Tuesday, June 24, 2014

Protein also helps prevent muscle wasting in HIV patients

Human immunodeficiency virus, or HIV, is a retrovirus that causes acquired immunodeficiency syndrome, also known as AIDS. Patients with HIV are more susceptible to frequent infections because the virus destroys the body's immune system. Patients with HIV must be mindful about what they ingest as contaminated foods can cause serious illnesses. Proper nutrition in HIV patients is important to maintain general health.

Patients with HIV are advised to eat low bacteria foods to prevent transmission of serious infections, according to University of California. Patients should avoid raw foods such as raw eggs, raw meat or raw seafood such as sushi, oysters and shellfish. Raw fruits and vegetables should be washed thoroughly. A separate cutting board should be used for cutting raw meat to avoid transmission of microorganisms to other foods.

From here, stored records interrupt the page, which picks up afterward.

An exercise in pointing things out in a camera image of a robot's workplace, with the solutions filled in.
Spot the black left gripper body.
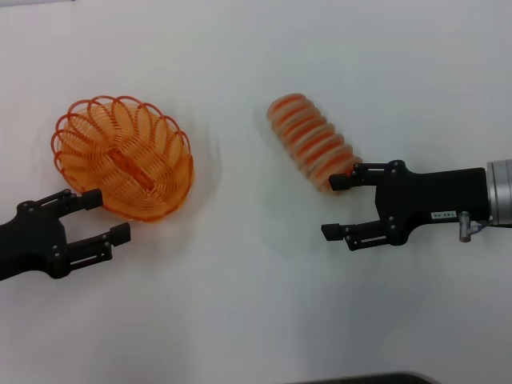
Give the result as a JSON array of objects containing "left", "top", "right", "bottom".
[{"left": 0, "top": 199, "right": 75, "bottom": 283}]

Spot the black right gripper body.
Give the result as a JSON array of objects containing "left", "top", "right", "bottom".
[{"left": 374, "top": 166, "right": 491, "bottom": 246}]

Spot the orange woven plastic basket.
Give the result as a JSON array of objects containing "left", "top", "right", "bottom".
[{"left": 50, "top": 94, "right": 195, "bottom": 222}]

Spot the orange white striped bread loaf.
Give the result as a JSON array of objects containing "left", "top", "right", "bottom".
[{"left": 266, "top": 91, "right": 365, "bottom": 196}]

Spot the dark robot torso edge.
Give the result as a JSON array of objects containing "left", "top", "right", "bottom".
[{"left": 294, "top": 370, "right": 435, "bottom": 384}]

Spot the silver cable plug connector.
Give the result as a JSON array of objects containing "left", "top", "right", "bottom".
[{"left": 458, "top": 210, "right": 491, "bottom": 243}]

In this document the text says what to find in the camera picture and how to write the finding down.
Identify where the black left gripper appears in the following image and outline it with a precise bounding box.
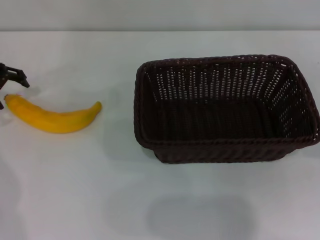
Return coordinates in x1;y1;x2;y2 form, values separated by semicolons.
0;62;31;110

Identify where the dark brown woven basket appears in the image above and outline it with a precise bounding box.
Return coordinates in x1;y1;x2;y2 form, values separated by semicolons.
134;53;320;165

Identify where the yellow banana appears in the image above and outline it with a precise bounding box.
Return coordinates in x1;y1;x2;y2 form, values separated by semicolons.
4;93;103;135

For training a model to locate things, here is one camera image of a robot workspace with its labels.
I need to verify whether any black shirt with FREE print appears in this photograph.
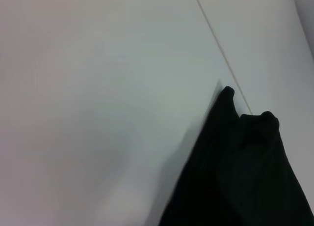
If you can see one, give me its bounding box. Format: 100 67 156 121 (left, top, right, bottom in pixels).
158 85 314 226

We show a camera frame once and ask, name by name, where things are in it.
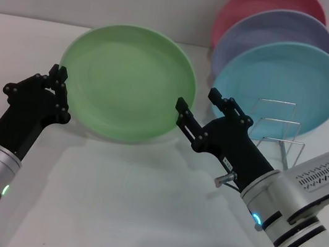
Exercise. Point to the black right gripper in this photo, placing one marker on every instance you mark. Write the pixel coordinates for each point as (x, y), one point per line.
(235, 150)

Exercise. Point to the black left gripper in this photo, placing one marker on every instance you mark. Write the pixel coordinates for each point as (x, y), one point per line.
(24, 120)

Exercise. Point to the green plate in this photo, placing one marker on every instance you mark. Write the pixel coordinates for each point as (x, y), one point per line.
(127, 83)

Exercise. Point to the light blue plate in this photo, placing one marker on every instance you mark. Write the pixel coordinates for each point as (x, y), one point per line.
(284, 76)

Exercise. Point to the purple plate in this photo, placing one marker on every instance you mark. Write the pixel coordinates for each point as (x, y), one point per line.
(260, 32)

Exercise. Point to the red plate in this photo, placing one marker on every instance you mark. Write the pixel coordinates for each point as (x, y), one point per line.
(249, 5)

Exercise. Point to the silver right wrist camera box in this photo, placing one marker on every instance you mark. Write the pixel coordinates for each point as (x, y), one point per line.
(321, 179)

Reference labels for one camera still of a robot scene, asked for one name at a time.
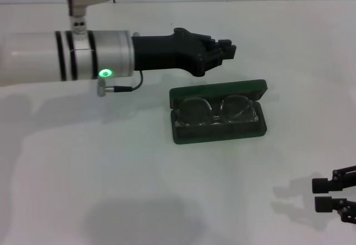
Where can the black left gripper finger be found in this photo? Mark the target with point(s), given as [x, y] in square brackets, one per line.
[225, 45]
[219, 59]

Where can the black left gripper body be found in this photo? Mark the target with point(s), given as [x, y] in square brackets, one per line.
[167, 52]

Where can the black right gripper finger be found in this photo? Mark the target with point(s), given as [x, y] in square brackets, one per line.
[333, 184]
[333, 206]

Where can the dark green glasses case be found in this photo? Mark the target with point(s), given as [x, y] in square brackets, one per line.
[217, 89]

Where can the clear transparent glasses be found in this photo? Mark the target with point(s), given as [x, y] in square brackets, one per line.
[217, 113]

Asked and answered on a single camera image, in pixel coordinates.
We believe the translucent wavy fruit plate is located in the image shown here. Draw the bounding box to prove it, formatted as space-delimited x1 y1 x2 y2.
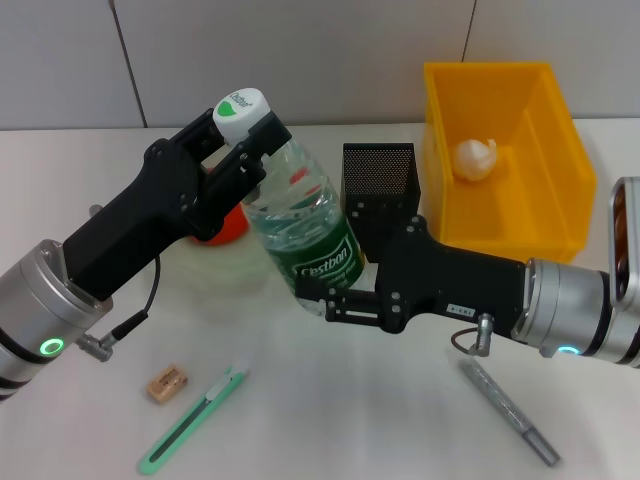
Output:
164 149 301 314

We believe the green utility knife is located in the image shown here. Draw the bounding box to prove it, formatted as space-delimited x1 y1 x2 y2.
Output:
137 360 251 476

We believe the arm cable with plug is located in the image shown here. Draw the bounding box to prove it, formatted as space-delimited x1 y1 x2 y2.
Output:
74 254 162 362
451 312 496 357

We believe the right arm cable with plug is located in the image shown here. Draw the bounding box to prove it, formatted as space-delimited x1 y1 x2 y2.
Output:
451 312 496 357

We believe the tan eraser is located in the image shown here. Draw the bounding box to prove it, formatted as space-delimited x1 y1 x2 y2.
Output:
146 367 189 401

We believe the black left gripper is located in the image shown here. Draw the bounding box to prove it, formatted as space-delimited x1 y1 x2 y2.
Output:
63 109 294 302

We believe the red tomato-shaped object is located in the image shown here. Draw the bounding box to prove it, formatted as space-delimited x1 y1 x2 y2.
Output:
192 202 250 247

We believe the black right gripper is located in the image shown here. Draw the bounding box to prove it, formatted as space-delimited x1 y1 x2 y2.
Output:
294 214 532 335

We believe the clear green-label water bottle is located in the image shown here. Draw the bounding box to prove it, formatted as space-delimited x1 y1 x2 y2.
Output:
212 87 370 317

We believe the yellow plastic bin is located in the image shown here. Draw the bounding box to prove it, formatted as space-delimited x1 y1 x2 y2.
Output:
422 61 598 266

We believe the black mesh pen holder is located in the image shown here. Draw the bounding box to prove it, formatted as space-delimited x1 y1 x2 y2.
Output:
342 143 422 265

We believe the white paper ball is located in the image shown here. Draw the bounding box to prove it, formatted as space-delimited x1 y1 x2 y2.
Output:
453 138 500 182

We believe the left arm cable with plug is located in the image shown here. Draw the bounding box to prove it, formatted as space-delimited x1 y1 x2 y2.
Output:
74 254 162 362

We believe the silver grey pen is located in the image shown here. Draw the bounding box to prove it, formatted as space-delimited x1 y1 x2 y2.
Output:
460 358 560 467

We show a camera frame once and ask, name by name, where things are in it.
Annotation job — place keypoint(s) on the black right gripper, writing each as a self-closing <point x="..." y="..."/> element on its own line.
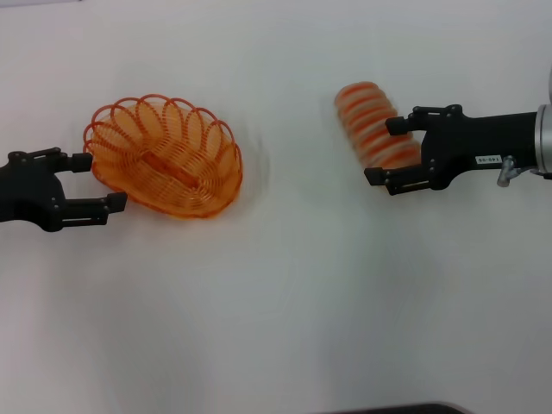
<point x="474" y="138"/>

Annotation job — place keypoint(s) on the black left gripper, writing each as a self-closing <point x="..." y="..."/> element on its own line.
<point x="30" y="194"/>

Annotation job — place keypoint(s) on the orange striped bread loaf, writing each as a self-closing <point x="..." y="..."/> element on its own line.
<point x="366" y="116"/>

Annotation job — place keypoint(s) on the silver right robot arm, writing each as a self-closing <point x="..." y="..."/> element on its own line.
<point x="544" y="138"/>

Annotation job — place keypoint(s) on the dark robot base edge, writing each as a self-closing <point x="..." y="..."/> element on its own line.
<point x="397" y="409"/>

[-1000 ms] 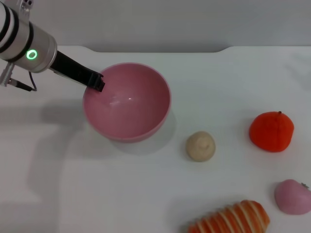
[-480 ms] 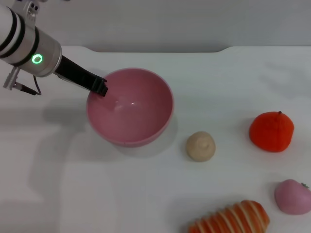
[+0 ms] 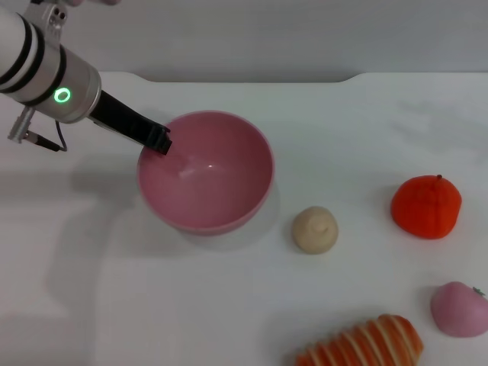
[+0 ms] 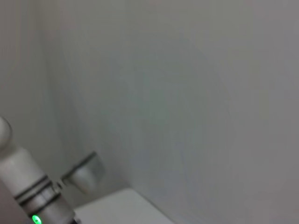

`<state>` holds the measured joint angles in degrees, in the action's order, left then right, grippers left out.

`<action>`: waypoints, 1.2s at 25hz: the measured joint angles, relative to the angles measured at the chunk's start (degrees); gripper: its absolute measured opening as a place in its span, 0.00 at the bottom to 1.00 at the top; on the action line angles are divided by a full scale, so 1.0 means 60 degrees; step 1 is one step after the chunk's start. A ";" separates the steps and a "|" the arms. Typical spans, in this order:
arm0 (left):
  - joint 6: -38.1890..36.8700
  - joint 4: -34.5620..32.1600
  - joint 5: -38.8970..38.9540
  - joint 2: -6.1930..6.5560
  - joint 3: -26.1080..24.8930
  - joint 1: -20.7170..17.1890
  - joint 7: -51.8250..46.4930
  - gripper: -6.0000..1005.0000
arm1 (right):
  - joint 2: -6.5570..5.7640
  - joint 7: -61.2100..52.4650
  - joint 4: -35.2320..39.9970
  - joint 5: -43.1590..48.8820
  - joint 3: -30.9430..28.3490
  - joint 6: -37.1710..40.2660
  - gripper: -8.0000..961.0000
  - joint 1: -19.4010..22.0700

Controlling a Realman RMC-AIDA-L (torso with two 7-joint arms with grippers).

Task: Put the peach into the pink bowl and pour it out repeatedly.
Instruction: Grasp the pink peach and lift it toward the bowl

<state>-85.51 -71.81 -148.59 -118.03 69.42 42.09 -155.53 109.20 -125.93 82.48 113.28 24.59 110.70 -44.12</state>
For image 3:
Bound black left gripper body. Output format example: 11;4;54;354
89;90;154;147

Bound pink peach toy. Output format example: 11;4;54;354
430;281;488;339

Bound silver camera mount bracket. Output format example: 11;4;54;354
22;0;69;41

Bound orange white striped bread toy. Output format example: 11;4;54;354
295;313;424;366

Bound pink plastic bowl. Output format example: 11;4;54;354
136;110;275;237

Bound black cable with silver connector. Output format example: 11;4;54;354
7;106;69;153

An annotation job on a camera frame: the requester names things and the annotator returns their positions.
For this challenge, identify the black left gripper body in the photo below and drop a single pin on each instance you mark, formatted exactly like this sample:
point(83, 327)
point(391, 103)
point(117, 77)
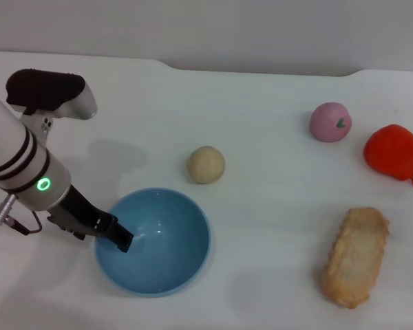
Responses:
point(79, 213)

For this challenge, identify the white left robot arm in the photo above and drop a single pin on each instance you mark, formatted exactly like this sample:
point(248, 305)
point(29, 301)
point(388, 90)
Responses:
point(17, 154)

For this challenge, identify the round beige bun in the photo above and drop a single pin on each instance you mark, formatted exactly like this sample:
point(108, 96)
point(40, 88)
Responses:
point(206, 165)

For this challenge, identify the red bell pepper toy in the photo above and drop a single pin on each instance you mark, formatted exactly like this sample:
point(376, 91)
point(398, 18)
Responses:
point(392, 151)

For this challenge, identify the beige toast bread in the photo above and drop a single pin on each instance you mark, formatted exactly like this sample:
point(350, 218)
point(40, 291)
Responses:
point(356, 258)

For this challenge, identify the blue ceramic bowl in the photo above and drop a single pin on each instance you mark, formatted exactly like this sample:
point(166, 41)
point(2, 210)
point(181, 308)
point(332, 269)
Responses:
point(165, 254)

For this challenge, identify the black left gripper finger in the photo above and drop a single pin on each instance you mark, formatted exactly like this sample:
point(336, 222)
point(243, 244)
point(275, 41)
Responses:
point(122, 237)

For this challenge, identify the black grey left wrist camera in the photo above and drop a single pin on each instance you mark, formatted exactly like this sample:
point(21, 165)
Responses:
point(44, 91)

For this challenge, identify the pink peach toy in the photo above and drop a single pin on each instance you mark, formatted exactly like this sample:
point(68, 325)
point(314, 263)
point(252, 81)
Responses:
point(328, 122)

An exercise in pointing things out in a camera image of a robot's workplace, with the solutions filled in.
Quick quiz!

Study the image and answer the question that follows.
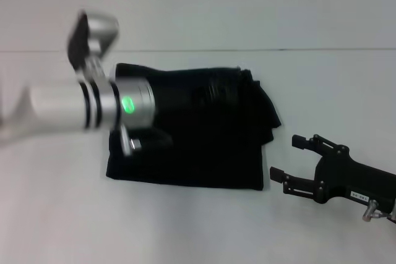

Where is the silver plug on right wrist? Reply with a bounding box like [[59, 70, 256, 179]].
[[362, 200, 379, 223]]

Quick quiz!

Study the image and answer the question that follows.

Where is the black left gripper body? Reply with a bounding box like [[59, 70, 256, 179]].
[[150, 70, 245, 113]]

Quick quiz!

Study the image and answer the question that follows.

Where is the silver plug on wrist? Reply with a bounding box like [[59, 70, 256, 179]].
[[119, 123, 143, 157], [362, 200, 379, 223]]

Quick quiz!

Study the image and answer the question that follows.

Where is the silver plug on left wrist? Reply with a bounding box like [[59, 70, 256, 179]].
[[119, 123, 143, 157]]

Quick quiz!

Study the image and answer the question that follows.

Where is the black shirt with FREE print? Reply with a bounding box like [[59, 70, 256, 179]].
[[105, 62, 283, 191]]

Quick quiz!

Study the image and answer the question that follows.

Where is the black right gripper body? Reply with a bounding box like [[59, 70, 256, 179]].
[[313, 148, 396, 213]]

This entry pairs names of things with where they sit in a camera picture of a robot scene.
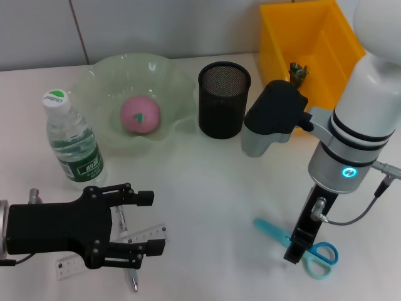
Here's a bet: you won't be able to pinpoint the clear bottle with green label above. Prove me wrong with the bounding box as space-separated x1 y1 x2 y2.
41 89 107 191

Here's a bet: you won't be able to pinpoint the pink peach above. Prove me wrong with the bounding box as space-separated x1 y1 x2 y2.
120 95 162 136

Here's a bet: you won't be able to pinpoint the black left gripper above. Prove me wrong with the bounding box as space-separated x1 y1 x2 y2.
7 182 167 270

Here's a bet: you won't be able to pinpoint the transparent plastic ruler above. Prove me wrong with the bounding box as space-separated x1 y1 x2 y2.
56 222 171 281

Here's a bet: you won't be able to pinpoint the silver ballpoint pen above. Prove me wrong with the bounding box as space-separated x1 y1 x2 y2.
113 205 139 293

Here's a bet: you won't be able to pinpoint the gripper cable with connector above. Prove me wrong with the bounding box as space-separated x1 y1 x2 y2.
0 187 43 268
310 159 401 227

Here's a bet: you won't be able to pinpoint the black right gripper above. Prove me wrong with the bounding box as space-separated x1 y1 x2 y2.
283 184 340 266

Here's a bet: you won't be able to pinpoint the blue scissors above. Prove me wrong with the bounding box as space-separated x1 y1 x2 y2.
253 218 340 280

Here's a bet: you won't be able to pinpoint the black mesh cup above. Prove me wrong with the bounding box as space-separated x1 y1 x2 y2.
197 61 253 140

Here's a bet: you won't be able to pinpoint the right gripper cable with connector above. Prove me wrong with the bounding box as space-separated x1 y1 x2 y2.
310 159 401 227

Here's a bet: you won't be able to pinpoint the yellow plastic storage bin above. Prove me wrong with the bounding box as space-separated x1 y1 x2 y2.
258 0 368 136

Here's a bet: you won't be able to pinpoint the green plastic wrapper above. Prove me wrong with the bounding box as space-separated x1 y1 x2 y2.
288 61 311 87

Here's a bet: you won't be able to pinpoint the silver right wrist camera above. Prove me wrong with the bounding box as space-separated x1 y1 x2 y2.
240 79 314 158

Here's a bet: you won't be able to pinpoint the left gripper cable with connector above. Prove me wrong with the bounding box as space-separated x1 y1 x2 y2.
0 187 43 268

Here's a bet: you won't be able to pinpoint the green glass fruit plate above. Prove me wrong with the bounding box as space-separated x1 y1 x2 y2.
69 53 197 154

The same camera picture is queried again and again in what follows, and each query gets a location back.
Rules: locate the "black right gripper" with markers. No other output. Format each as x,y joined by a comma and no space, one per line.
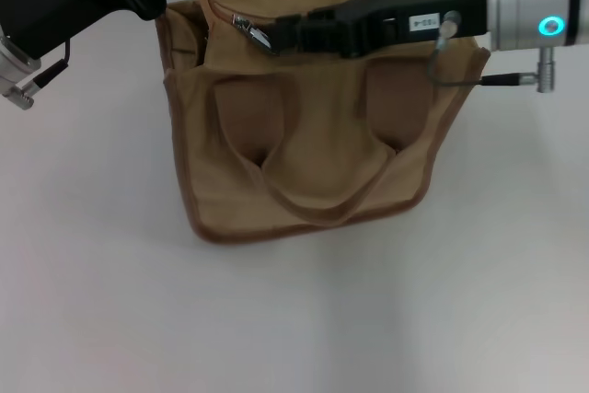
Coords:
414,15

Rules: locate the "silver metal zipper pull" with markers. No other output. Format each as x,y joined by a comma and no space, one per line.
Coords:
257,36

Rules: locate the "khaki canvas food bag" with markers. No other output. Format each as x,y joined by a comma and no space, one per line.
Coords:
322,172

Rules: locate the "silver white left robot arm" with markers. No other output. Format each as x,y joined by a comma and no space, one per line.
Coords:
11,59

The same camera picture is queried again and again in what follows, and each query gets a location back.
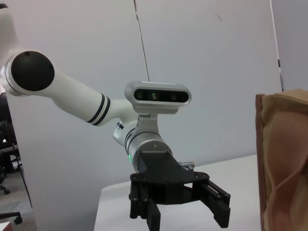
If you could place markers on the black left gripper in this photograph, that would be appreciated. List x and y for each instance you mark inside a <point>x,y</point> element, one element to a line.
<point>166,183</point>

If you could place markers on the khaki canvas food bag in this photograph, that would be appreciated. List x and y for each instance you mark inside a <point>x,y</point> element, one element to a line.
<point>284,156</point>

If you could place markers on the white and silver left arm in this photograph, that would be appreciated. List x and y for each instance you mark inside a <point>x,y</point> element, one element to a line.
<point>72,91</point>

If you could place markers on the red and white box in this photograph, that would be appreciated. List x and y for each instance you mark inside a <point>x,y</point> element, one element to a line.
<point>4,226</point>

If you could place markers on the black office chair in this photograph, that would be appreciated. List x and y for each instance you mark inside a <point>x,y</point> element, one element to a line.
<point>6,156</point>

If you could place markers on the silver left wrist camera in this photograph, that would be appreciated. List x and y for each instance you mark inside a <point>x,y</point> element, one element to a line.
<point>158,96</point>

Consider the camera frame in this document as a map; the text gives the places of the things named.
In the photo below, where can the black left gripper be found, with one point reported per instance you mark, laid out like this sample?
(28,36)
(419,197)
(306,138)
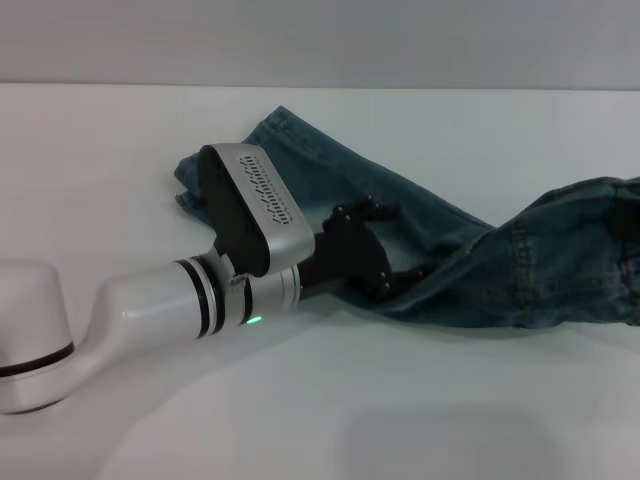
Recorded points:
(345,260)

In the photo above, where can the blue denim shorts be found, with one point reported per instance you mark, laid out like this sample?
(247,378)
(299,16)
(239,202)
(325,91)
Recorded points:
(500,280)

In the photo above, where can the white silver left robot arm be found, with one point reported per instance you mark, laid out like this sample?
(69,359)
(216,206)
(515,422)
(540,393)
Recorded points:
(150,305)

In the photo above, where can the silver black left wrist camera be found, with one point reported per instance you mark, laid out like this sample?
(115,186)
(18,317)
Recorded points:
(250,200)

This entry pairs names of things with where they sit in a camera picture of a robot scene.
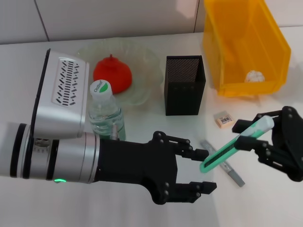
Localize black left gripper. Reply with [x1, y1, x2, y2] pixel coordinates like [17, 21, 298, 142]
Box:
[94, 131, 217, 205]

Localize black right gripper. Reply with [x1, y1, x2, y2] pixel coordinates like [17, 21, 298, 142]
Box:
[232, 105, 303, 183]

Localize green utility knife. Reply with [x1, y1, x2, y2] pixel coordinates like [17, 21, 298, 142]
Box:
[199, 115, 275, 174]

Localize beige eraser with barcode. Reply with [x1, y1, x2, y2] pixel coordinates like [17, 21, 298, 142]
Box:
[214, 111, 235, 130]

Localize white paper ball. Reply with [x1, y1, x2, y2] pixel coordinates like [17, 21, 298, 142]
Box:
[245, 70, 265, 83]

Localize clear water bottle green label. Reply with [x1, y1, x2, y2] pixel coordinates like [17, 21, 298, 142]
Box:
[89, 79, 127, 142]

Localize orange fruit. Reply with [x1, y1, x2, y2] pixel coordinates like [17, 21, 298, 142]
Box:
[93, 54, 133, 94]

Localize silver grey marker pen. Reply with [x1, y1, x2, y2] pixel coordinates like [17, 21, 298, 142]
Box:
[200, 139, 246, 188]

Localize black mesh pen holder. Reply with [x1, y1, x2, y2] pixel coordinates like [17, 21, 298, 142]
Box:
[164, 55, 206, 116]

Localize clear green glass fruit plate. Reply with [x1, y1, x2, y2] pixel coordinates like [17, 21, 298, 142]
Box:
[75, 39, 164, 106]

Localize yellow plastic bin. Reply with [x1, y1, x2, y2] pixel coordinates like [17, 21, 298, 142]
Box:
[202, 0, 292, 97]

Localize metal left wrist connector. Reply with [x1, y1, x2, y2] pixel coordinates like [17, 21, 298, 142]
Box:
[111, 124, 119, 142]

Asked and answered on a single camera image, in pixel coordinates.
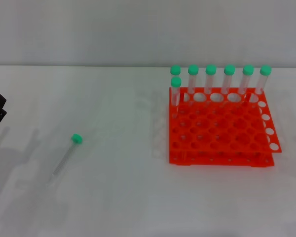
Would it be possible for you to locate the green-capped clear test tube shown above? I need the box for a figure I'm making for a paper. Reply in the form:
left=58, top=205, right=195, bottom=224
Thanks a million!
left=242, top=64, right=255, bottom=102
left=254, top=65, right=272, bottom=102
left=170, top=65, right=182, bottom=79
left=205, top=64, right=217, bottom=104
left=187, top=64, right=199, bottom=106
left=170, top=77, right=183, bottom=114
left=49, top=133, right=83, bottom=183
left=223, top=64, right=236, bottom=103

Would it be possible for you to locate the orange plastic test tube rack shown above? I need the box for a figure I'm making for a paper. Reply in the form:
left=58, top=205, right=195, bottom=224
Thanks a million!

Proteins and Carbohydrates:

Patients with HIV should be on a high-protein and high carbohydrate diet. Protein build muscles and maintain a strong immune system. Protein also helps prevent muscle wasting in HIV patients. Carbohydrate-rich foods provide energy needed to fight HIV infection. Increased intake of carbohydrates also helps prevent the breakdown of proteins in the body to produce energy. Examples of high-protein and high-calorie foods suitable for HIV patients include include protein drinks, milk shakes, powdered milk, shredded milk, yogurt, meat, fish and milk. Patients with HIV are advised to drink 8 to 10 cups of filtered water everyday. Extra water helps reduce the side effects of medications and flush out extra medications and toxins from the body, according to the University of California. Water also helps prevent dehydration and constipation. Patients with nausea and vomiting should avoid drinking water with meals. HIV patients should avoid caffeinated beverages such as coffee, tea, cocoa and chocolate milk because they contain caffeine which can worsen dehydration.

HIV patients with decreased appetite should try to eat six to eight small meals rather than three large meals. Patients experiencing painful mouth sores that prevent food intake can benefit from high-protein drinks. Patients with mouth sores should avoid citrus fruits and spicy foods. A BRAT diet can also be useful for HIV patients experiencing diarrhea. BRAT diet foods are bananas, rice, apples and tea. HIV patients with diarrhea should avoid fried foods, high-fat foods and high-fiber foods. Consult the doctor about taking a multivitamin everyday to supplement nutrients as HIV causes reduced absorption of nutrients.